HACKER Q&A
📣 ipunchghosts

What is life like at a UARC?


I have a PhD and was offered a position as a researcher at a UARC in the United States. UARCs are university affiliated research centers setup by the US DoD to act as a liaison between DoD and academia. However, after interviewing and speaking with a few employees of a competing UARC, these places seem like research dead-ends mostly acting like a glorified defense contractor.

I would like to do research and publish. HR tells me this is a great place to do these thing but when I check IEEE and Google scholar, i cant find any publications of authors from this institution. Plus, the interviews made it seem like the work is mostly doing data analysis or writing software. Nothing there lead me to believe I would be doing research day in and day out.

Does anyone on HN work for a UARC? Do you like it? How much research do you do?


  👤 PaulHoule Accepted Answer ✓
My take is this.

Some people who work at defense contractors find their work meaningful and are really happy. (e.g. thanks to you a soldier came home, or one of our adversaries hasn't invaded a country they might want to invade) On the other hand I was at a wedding this weekend and met an electronics test engineer who thought the people he was working with at a major defense contractor were completely undisciplined and thought AMZN (!) which he was at now, was a better workplace.
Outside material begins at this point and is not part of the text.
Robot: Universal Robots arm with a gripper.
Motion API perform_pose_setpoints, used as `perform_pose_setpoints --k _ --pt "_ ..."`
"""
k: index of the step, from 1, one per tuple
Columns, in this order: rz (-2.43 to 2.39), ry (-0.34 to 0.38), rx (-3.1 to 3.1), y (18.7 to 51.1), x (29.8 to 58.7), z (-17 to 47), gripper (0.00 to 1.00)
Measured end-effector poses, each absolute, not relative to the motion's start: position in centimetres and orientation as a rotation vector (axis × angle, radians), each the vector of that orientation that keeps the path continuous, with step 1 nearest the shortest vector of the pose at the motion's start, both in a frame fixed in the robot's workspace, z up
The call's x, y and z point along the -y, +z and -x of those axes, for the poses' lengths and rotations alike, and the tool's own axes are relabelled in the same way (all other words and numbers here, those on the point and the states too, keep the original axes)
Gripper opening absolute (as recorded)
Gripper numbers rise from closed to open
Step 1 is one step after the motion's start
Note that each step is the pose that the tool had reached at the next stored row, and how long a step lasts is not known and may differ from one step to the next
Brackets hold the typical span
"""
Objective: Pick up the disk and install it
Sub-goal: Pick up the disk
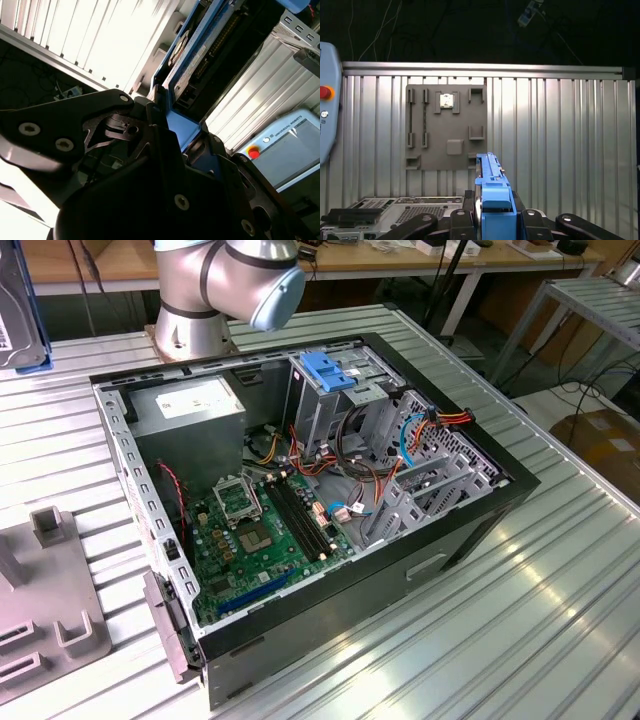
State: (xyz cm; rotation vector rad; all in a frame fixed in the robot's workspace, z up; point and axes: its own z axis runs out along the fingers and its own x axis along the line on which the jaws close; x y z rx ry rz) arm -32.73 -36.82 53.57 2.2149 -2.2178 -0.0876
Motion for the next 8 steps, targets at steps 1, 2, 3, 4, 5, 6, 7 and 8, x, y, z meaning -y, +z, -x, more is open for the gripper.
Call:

I know another person who worked on assorted ill-fated projects like

https://en.wikipedia.org/wiki/XM2001_Crusader

for quite a while before getting her dream job at NASA (she's a tech lead on a project to fly samples back from Mars)

Some people think applying for grants and dealing with academic publishing is a whole lot of BS and might find that UARC a great place to work. It sounds like writing papers is important to you and if that's the case you should be looking for a different job.


👤 legerdemain
I worked at a UARC in Maryland about 10 years ago, as an assistant (so take my words with a grain of salt). Among the PhDs we hired, there were some people who struggled in their job search because they did laborious research that didn't yield a lot of publications. Others were coming from industry (and then returned to industry research). My PI came to the center because he was denied tenure on the campus we were affiliated with.

Our research projects had a heavy focus on application and mostly yielded technical reports, not publications. We had to write a lot of BS boilerplate about how our projects contributed to national security.

I got some co-author credits and a few conference posters out of the experience, but it was hard to pretend that it was high-impact research.

My read is that a UARC is a crossroads for academics who aren't doing great in their careers and are on the way out into private industry or defense jobs.